利用結構與酵素的逆反應動力學分析胃幽門螺旋桿菌中正常和突變的磷酸泛酸醯基乙胺腺苷轉移酶和受質的結合情形

• Main Authors: Wu, Ya-Hui, 吳雅惠
• Other Authors: 殷献生
• Format: Others
• Language: en_US
• Published: 2012
• Online Access: http://ndltd.ncl.edu.tw/handle/79095746530901801424

碩士 === 國立清華大學 === 生物資訊與結構生物研究所 === 100 === H. pylori is a gram-negative and microaerophilic bacterium that infects more than 50% of the world population and increases the risk of developing gastric ulcer and stomach cancer. Antibiotics, e.g., amoxicillin and clarithromycin, and a proton-pump inhibitor have been used to treat H. pylori infection, but as H. pylori has become increasingly resistant to antibiotics, treatment often fails. It is important to find a new treatment or antibacterial drug targets to against H. pylori infection. Coenzyme A (CoA) is an essential cofactor and a major intracellular carrier of activated acyl groups in all living organisms. Phosphopantetheine adenylyltransferase (PPAT) from H. pylori is a penultimate, rate-limiting enzyme in the CoA biosynthesis pathway. The enzyme transfer adenylyl group from ATP to phosphorpantetheine, yielding dephospho-CoA and pyrophosphate. Recent study indicated that knock out the PPAT gene in Escherichia coli reducing its CoA levels and preventing bacterial growth. In addition, amino acid sequence and secondary structure between H. pylori and human PPATs are dissimilar. Therefore, PPAT is a potential antibacterial target. We have determined the complex structure of H. pylori PPAT with a CoA molecule (PDB ID: 3OTW). In H. pylori PPAT, the side chains of Thr10, Lys42, Arg88, and Tyr98 form hydrogen bonds with the CoA phosphate group. In contrast, fewer hydrogen bonds between other PPATs and CoA are observed.
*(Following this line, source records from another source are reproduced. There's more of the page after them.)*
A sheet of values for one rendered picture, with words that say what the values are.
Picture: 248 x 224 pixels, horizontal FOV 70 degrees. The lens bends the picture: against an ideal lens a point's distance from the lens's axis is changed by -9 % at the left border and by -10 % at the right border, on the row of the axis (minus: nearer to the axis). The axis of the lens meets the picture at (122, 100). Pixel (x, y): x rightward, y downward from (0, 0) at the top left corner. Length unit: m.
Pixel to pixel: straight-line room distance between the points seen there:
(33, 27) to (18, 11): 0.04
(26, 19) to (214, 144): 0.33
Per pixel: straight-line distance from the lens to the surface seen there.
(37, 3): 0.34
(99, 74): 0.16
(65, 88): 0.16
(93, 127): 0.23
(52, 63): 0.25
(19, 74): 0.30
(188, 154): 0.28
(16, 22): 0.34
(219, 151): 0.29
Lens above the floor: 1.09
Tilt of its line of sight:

Interactions between Thr15, Gly17, Ile127, and Arg133 in H. pylori PPAT and CoA alter the orientation of the CoA adenine ring. To investigate the structural and kinetics mechanisms of substrate binding to the phosphopantetheine adenylyltransferase and its mutants from H. pylori, we used alanine-scanning mutagenesis, x-ray crystallography, biophysical, and steady-state kinetics of the reverse reaction approaches to answering these questions.